As for the parents, they have their own responsibilities. The mother is running her household among other things, and the father is involved in his learning, his business activities or his duties around the house. Parents barely have time to breathe, especially if the families are large. And then the children come home with assignments that require the extensive participation of the parents. The result is an unjustified disruption of the home with all sorts of negative consequences.
Homework, in the opinion of the Mashgiach, should be limited to simple and straightforward review of material the children are already expected to know well, review that does not necessarily require the participation of the parents. Perhaps it would be better all around if children learned a little less and had more time to be children and enjoy their childhood years.

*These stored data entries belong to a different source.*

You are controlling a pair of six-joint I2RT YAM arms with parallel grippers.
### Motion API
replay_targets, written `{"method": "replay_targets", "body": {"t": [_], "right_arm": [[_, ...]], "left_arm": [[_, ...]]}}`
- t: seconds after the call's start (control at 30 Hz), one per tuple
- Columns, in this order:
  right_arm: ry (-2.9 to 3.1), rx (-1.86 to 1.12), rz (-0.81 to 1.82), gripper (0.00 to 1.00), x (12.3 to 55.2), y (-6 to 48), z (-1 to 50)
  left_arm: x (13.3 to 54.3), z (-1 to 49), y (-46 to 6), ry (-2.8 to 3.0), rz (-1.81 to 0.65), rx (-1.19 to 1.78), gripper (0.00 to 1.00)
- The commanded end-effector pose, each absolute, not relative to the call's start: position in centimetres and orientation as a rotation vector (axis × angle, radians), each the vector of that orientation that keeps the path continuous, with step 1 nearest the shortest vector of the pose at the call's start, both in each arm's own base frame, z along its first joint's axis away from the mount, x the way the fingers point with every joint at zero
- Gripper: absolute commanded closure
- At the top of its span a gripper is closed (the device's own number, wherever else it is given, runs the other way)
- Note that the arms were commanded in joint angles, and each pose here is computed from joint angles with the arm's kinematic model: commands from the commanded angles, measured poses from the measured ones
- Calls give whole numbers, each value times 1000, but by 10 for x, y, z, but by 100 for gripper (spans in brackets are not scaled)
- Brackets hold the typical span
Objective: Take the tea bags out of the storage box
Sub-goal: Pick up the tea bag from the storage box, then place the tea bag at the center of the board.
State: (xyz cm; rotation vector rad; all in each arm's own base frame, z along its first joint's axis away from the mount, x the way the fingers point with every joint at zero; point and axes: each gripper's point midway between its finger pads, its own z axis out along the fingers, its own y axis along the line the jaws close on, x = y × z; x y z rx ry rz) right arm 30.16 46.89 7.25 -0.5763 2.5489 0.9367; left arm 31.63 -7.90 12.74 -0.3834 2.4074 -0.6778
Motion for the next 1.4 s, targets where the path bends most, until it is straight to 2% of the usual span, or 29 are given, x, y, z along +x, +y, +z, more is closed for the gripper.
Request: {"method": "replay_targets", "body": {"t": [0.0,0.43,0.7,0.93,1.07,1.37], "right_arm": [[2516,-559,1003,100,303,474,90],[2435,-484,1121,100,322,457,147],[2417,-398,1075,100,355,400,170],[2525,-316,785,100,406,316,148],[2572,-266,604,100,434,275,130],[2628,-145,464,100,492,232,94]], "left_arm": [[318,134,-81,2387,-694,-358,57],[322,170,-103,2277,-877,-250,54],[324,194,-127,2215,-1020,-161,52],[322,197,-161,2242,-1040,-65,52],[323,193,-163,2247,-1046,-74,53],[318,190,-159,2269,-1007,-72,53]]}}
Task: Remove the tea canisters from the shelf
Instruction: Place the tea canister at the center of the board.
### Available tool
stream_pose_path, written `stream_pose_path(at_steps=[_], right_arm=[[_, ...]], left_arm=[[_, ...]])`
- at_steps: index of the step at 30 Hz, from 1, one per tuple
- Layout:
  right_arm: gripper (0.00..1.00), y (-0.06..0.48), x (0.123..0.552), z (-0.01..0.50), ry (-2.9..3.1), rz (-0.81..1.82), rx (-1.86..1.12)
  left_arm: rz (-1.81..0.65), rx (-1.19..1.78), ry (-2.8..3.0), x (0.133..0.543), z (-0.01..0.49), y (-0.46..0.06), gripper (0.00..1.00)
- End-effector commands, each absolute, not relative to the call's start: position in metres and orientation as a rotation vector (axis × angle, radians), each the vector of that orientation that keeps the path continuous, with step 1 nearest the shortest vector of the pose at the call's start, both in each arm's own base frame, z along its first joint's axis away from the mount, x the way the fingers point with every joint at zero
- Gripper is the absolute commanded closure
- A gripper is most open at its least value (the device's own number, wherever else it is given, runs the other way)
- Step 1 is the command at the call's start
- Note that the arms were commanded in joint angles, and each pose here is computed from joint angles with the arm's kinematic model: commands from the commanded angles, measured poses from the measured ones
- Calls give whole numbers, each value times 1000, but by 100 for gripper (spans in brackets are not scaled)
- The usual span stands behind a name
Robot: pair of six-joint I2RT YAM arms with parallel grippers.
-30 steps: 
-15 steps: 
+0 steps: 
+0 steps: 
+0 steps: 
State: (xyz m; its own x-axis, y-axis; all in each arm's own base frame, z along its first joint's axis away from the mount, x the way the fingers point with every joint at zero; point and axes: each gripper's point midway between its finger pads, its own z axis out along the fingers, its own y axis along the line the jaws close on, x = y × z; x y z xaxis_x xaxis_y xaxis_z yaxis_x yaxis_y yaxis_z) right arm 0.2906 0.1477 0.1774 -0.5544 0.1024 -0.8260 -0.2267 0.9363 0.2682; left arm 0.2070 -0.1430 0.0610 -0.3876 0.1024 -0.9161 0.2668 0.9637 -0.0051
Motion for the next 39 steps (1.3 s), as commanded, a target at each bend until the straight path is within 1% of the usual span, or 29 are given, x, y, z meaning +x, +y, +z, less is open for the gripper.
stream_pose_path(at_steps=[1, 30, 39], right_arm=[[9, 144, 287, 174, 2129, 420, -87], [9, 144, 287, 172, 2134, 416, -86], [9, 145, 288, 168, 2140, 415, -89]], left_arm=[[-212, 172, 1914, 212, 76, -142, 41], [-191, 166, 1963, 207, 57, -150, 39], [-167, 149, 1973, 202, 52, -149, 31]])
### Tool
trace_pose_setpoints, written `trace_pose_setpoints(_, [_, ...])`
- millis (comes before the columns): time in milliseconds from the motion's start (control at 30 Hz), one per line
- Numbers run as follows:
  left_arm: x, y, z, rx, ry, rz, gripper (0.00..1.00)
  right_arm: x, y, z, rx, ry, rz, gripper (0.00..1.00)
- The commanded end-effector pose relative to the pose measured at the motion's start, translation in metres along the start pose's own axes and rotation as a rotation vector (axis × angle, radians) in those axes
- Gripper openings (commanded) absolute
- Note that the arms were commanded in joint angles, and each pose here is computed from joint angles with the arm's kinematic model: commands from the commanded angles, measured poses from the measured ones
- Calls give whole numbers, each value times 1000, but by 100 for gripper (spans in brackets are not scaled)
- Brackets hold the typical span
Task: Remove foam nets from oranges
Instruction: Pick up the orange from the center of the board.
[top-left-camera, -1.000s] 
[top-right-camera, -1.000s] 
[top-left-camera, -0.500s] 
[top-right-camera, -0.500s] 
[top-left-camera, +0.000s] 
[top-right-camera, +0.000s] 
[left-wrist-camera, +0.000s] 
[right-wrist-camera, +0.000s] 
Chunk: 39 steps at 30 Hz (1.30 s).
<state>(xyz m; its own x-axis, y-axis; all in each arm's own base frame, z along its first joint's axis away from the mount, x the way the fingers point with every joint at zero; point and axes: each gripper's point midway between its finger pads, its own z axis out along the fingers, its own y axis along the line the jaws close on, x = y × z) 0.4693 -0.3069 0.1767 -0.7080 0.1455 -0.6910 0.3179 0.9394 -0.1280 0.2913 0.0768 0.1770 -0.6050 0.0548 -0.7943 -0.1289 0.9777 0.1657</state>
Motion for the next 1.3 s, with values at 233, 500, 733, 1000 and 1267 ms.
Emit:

This is a brief summary of the Mashgiach’s opinion expressed in the book at considerable length.
So what can we do about it?
It is difficult to change a system gone askew. Schools are pressed to assign so much homework in order to reach ambitious goals that simply cannot be reached during classroom hours alone. Part of the motivation for these goals is competition with other schools. Schools are, therefore, reluctant to lighten the homework load, because they are afraid they will be seen as lacking in academic excellence. In fact, not only does the
competition prevent the lightening of the load, it actually leads to incremental increases in the load.
It seems to me that the only way to change the system and reclaim the peace and serenity of our homes is by a groundswell of protest from parents empowered by the Mashgiach’s book. The Mashgiach is one of the great leaders of our generation, and his stature and prestige lend tremendous authority to his opinions. If parents in sufficient numbers confront their principals, rebbeim and teachers with the relevant passages from the Mashgiach’s book, they could not be so easily dismissed.
Such a groundswell will not change the system in a day, but it will force the schools to grapple with the problem with a sense of urgency. And once the problem of intrusive homework becomes a topic of public discussion, we could conceivably see positive results in a relatively short time.